Carrots are still hot. It wouldn't surprise us if an Eater Heat Map: Where To Eat CARROTS Now popped up tomorrow, with the number one hottest carrot in town being right here at Piora. We've had some good ones at The NoMad and Empellon Cocina in recent memory, but these, cooked up nice with pistachio and served with ham and yogurt, take home the gold. Definitely make sure these are on the table. Also, order the Market Vegetables too. That's another healthy winner.
A pretty looking scallop dish, sweetened up with corn, and served with chanterelles and crispy chicken skin for crunch. As discussed above, there was some kind of awesome breadcrumb crumble action on top of this too, we'll assume it's some bonus monkey bread shavings.
We know, we spelled barbecued wrong.
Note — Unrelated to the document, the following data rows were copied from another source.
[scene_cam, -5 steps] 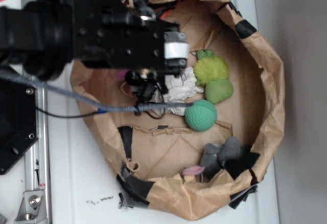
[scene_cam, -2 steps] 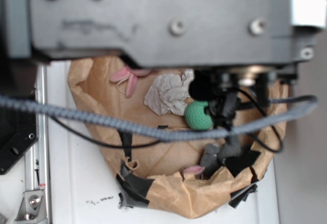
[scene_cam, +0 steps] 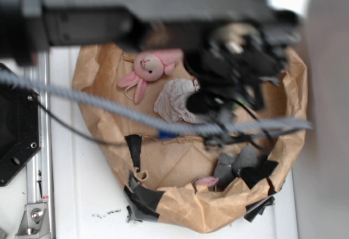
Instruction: Grab the pink bunny.
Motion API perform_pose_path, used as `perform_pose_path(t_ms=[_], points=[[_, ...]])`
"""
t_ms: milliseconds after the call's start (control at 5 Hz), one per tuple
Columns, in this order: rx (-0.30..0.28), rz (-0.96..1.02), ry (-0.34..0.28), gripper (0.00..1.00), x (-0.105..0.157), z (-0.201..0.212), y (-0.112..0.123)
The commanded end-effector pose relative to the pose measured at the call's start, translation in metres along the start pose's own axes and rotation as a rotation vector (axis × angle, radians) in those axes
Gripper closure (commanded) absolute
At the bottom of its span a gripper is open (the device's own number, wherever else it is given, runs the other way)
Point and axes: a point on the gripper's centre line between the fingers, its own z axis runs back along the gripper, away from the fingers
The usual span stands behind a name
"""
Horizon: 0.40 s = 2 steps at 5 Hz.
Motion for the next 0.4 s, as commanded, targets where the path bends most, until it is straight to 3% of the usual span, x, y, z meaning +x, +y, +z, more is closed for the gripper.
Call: perform_pose_path(t_ms=[0,200], points=[[0.054,0.016,-0.006,0.00,-0.026,-0.028,0.027],[0.089,-0.060,0.032,0.00,-0.034,-0.048,0.027]])
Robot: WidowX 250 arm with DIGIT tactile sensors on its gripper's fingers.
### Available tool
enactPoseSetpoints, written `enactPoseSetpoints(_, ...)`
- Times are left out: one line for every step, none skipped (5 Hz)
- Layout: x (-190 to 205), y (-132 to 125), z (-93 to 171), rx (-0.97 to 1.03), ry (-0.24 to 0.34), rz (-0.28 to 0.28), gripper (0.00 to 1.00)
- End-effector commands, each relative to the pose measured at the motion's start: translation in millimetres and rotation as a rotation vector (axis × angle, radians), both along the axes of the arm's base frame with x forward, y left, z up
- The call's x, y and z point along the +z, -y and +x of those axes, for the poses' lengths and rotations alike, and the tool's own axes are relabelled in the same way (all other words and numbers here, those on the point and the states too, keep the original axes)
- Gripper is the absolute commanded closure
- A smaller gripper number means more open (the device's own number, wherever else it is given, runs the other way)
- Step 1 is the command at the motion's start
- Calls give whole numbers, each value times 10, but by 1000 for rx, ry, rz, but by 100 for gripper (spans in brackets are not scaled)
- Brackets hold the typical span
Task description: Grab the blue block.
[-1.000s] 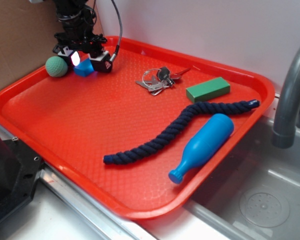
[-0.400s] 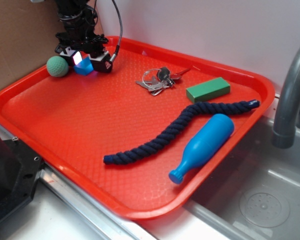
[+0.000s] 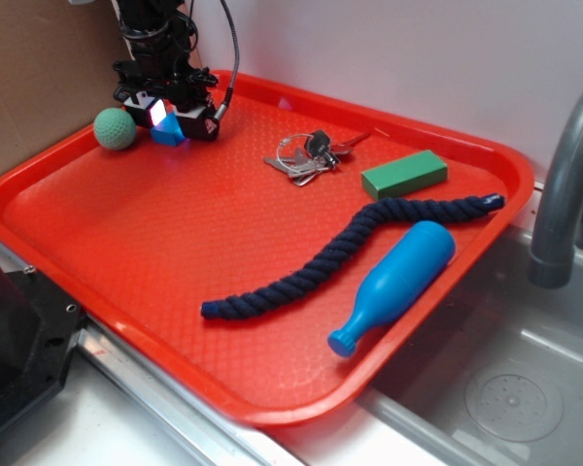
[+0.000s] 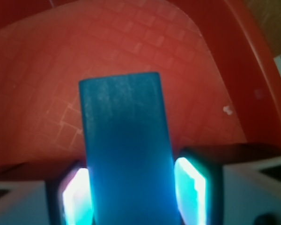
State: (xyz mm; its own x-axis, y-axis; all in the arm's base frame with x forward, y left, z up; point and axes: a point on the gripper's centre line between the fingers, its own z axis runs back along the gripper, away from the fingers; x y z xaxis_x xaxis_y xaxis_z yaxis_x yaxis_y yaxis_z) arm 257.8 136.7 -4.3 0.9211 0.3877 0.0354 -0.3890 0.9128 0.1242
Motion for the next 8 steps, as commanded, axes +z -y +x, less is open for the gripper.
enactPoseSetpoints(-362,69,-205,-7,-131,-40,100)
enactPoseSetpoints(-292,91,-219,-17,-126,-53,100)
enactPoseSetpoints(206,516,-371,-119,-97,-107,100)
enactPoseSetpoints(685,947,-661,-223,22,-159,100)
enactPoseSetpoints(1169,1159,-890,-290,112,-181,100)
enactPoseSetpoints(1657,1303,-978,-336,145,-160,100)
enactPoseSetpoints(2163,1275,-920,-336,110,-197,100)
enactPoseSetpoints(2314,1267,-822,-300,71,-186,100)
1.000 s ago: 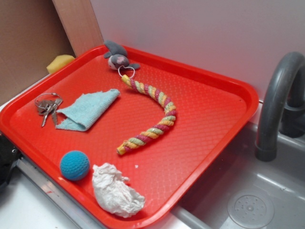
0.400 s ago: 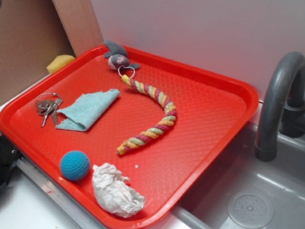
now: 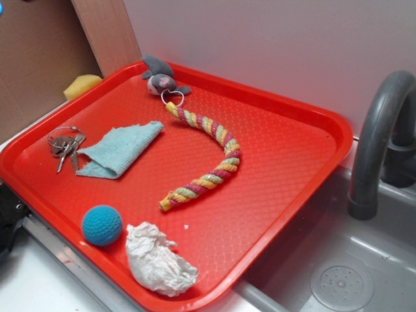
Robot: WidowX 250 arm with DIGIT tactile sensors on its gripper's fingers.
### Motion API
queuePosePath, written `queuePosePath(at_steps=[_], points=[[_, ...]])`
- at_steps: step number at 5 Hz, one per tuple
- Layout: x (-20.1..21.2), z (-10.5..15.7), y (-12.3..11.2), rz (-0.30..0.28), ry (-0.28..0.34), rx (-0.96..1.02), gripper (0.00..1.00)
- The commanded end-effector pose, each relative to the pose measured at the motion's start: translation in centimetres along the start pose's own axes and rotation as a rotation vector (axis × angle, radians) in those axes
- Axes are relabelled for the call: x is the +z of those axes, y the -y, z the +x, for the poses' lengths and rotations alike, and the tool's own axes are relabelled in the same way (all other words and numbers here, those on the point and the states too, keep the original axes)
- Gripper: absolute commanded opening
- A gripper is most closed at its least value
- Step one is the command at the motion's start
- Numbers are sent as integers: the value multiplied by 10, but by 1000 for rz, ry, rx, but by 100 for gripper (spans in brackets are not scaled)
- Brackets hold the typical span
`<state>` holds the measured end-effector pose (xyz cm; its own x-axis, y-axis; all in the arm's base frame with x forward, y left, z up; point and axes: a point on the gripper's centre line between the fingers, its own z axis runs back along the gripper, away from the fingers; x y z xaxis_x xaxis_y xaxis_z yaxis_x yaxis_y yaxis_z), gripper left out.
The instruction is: Grab the gray animal.
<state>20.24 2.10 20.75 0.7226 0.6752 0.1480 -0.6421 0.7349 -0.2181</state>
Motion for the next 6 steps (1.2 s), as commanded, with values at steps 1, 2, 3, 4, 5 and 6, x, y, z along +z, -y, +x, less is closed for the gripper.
queuePosePath(at_steps=[1,2,3,4,5,6], points=[[-50,56,15,-102,112,42,100],[-80,75,16,-61,120,-21,100],[-107,88,15,-34,118,-54,100],[-129,93,20,-20,110,-76,100],[-149,97,38,-89,69,-122,100],[-166,97,57,-127,39,-184,100]])
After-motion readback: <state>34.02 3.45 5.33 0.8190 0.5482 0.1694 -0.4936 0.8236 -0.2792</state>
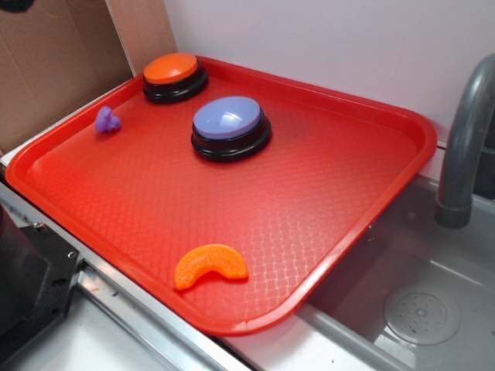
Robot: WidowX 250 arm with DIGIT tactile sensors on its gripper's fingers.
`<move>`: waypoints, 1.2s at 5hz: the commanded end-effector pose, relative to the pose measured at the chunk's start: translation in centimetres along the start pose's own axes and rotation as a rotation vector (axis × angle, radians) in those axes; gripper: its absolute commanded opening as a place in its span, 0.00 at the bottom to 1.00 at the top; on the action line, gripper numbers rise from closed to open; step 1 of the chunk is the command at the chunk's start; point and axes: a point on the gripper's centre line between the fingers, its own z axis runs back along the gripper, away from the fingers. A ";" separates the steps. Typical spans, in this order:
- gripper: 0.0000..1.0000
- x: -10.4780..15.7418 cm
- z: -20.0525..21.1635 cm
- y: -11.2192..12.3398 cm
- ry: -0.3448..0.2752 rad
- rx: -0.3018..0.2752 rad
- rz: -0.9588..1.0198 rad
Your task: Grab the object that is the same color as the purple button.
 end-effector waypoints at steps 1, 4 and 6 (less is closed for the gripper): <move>1.00 0.0 0.0 0.0 0.000 0.000 0.000; 1.00 2.0 -5.8 8.0 -0.037 0.024 0.443; 1.00 3.4 -10.6 14.1 -0.107 0.156 0.755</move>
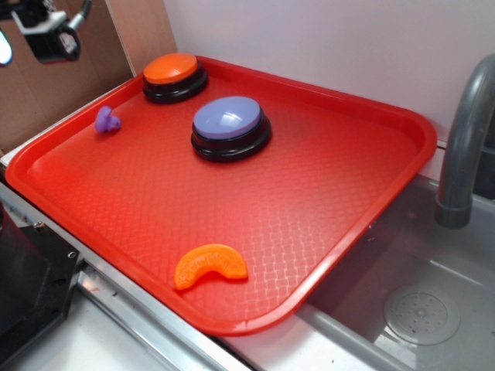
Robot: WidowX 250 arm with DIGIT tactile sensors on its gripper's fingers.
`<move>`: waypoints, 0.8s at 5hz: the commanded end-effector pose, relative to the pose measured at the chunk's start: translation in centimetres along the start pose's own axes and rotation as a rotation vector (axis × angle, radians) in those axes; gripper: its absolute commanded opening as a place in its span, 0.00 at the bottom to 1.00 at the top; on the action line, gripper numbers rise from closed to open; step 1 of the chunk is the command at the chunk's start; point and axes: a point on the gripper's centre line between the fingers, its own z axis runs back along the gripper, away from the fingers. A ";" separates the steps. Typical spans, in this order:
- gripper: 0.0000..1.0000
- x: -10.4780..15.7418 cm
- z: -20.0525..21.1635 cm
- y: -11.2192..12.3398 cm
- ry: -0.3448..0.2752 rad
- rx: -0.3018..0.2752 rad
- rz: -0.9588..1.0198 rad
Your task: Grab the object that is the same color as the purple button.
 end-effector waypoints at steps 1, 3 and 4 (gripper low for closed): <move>1.00 4.5 -4.0 2.3 -0.161 0.063 0.245; 1.00 7.4 -9.2 2.3 -0.188 0.035 0.299; 1.00 8.1 -11.3 2.7 -0.180 0.046 0.320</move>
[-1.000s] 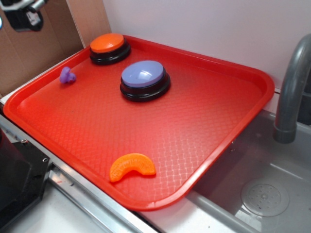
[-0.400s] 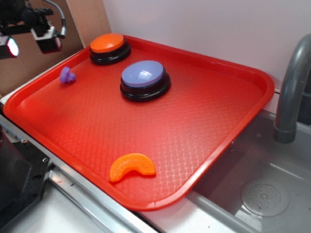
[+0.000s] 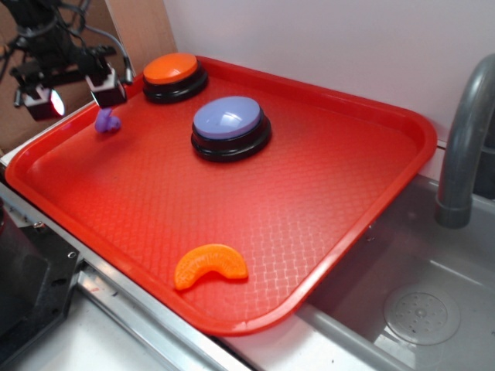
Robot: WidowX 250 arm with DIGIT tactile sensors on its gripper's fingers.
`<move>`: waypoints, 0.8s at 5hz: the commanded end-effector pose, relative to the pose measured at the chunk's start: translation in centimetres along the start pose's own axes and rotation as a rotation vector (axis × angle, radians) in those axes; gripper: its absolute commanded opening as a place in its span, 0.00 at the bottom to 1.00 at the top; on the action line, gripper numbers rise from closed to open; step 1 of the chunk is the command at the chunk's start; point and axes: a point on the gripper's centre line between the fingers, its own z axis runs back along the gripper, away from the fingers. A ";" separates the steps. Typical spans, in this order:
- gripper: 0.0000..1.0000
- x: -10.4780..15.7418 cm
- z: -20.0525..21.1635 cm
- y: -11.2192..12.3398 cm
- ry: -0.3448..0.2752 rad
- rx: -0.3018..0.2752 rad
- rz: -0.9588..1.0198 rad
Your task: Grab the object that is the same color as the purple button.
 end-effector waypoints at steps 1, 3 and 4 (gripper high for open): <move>0.21 1.5 -2.1 0.4 -0.051 0.013 0.020; 0.00 1.6 -1.8 0.0 -0.039 -0.008 -0.057; 0.00 1.0 0.0 -0.9 0.006 -0.039 -0.218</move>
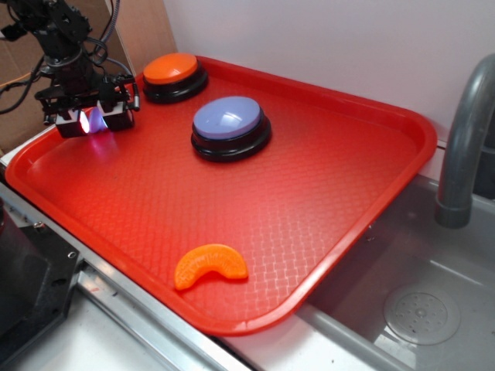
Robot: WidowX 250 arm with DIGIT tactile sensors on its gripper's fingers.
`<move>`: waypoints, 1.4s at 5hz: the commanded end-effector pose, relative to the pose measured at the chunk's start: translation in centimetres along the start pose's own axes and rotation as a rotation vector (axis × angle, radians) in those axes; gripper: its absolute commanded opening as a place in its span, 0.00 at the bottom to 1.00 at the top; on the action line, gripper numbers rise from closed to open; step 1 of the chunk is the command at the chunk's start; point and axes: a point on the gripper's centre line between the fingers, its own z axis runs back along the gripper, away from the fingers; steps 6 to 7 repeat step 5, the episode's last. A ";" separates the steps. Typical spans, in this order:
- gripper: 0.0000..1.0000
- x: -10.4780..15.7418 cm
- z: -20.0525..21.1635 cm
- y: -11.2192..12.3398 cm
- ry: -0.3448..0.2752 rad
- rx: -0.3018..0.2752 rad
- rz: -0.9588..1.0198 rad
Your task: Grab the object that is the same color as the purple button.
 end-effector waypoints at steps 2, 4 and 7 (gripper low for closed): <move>0.00 -4.1 10.4 -4.0 0.121 -0.138 -0.501; 0.00 -9.7 14.2 -6.0 0.226 -0.240 -0.930; 0.00 -10.1 14.0 -5.7 0.246 -0.228 -0.945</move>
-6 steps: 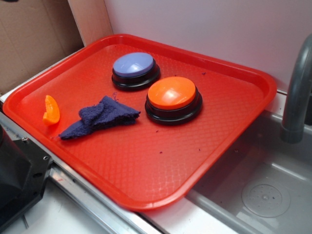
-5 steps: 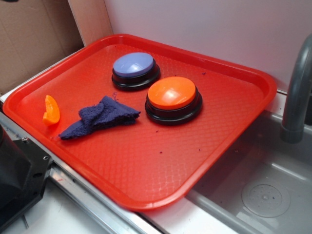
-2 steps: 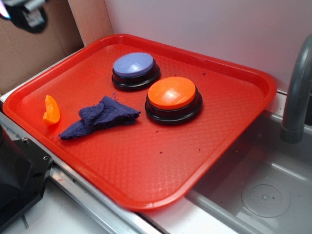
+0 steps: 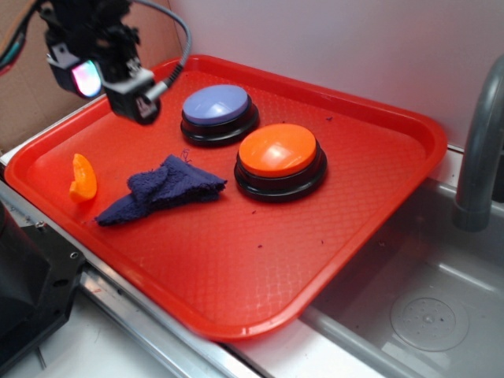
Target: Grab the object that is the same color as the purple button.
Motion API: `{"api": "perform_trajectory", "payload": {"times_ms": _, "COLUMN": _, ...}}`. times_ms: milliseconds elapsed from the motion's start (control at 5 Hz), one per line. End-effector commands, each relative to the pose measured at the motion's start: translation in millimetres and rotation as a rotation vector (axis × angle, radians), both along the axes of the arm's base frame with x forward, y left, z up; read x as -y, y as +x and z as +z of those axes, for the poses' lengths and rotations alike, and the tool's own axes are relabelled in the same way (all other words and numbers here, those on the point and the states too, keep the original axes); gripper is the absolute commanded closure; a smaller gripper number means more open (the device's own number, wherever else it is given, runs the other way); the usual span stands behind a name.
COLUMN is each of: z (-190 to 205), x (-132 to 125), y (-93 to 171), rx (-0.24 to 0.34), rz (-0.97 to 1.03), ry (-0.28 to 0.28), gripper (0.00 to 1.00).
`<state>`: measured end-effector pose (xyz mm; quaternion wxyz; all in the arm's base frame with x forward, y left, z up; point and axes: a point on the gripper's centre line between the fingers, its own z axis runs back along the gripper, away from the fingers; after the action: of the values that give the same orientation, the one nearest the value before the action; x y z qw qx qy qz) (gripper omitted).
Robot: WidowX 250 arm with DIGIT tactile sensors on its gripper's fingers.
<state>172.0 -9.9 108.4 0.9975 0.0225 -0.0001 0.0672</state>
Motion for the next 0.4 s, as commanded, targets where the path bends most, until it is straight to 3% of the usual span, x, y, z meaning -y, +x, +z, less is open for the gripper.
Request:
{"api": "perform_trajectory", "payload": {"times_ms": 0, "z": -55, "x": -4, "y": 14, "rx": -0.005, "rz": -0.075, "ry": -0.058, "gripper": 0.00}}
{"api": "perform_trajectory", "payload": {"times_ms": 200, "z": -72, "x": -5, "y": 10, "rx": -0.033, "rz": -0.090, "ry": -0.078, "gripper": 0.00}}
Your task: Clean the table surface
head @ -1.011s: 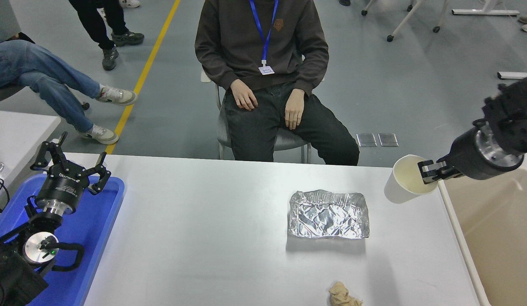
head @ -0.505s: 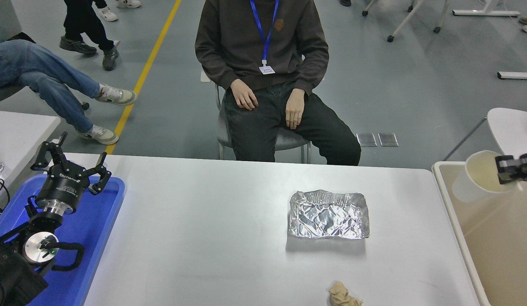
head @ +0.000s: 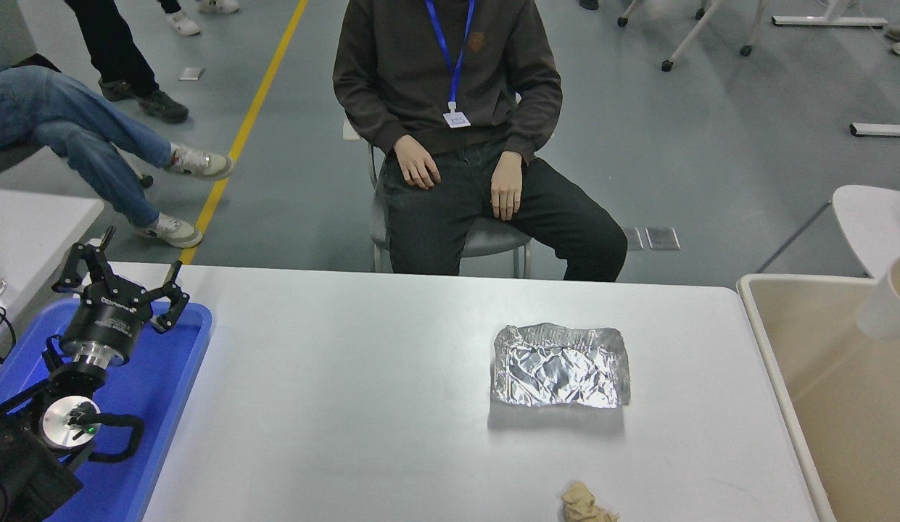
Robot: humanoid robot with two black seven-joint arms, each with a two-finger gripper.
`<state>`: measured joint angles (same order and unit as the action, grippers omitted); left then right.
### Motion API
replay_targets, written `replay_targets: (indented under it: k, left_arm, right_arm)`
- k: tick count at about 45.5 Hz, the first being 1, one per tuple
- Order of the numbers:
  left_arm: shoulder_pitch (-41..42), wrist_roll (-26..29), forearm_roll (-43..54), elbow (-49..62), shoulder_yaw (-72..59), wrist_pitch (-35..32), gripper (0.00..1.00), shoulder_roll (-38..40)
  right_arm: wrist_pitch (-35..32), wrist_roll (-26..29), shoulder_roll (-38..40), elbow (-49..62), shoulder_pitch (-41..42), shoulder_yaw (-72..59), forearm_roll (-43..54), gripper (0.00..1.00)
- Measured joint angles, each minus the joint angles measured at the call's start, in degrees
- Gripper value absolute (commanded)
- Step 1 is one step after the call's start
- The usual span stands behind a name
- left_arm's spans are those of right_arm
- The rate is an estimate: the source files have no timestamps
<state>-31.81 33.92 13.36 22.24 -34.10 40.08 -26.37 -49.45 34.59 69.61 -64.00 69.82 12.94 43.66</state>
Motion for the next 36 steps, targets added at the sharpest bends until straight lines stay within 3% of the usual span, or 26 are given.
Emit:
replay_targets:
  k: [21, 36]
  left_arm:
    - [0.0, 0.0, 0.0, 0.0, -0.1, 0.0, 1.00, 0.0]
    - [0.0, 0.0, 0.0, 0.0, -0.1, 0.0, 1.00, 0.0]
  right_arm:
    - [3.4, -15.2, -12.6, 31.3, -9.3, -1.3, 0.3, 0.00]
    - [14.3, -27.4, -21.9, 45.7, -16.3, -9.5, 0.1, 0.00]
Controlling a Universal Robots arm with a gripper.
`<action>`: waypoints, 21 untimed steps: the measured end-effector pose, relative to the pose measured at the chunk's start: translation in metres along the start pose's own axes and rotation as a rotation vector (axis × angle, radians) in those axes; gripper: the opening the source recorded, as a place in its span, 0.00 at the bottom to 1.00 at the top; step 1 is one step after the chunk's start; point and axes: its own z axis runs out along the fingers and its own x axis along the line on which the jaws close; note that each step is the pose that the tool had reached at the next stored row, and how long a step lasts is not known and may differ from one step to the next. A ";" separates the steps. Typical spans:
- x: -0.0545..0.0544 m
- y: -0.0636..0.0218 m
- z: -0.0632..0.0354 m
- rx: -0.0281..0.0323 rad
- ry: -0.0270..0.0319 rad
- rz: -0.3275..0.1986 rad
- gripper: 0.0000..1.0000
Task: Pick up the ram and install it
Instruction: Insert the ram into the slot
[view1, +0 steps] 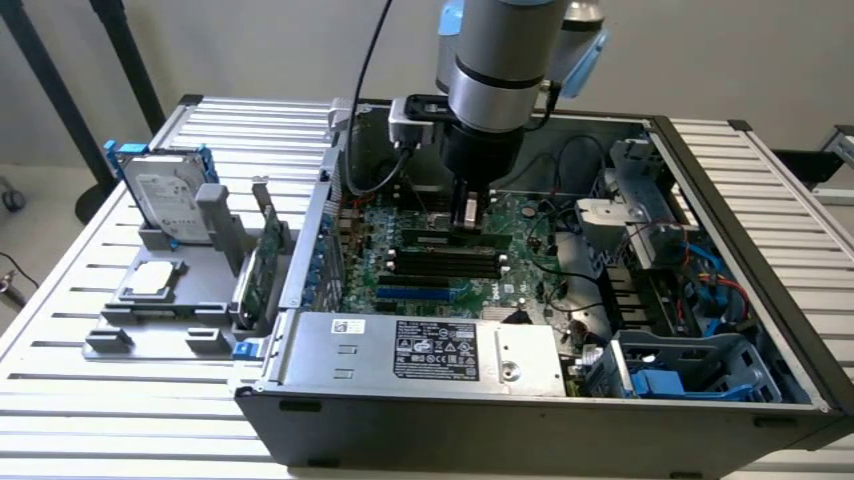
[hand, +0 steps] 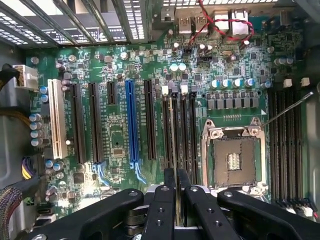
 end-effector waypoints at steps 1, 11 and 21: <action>0.000 -0.0002 0.0017 -0.0001 0.0001 0.000 0.14; 0.002 -0.0013 0.0198 0.0000 0.0002 0.000 0.14; 0.004 0.0018 0.0252 0.0000 0.0002 0.000 0.14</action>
But that's the way it is on the menu. This take on octopus is one that belongs in your mouth. 'Cued up, smokey octopus is chopped up into small nuggets and combined with fermented pepper, basil and pine nuts. Loved it.
Pasta was always something Chef Cipollone got our attention with at Tenpenny, so when our server told us the squid ink bucatini with black garlic, dungeness crab, maitake and chili was the most popular dish on the menu, obviously we ordered it. Clocking in at over $30, this is not a cheap bowl of pasta. But it's a tasty one, that's for damn sure. The holed out thick spaghetti was cooked perfectly al dente, and had all that subtle squid ink flavor. Not an absolute must, but this was a great dish to share.
We freaked out for the baby pig with radish, burdock and apple. It's up there with other excellent suckling pig dishes we've had, from Salinas to Eleven Madison Park. A crispy top, with rich, slow roasted piglet underneath, this dish is simply superb. Order it.
Another dish we very much enjoyed and highly recommend. The duck had a beautiful sear on it, cooked rare and lying in a bed of jujubes and farro in a ridiculous black garlic sauce. Delicious.
Even the sides are impressive here, as this sunchoke deserves to be discussed as well. Diced up, roasted chokes with hazelnuts and saba make for quite a flavor profile. This is the "side" to get.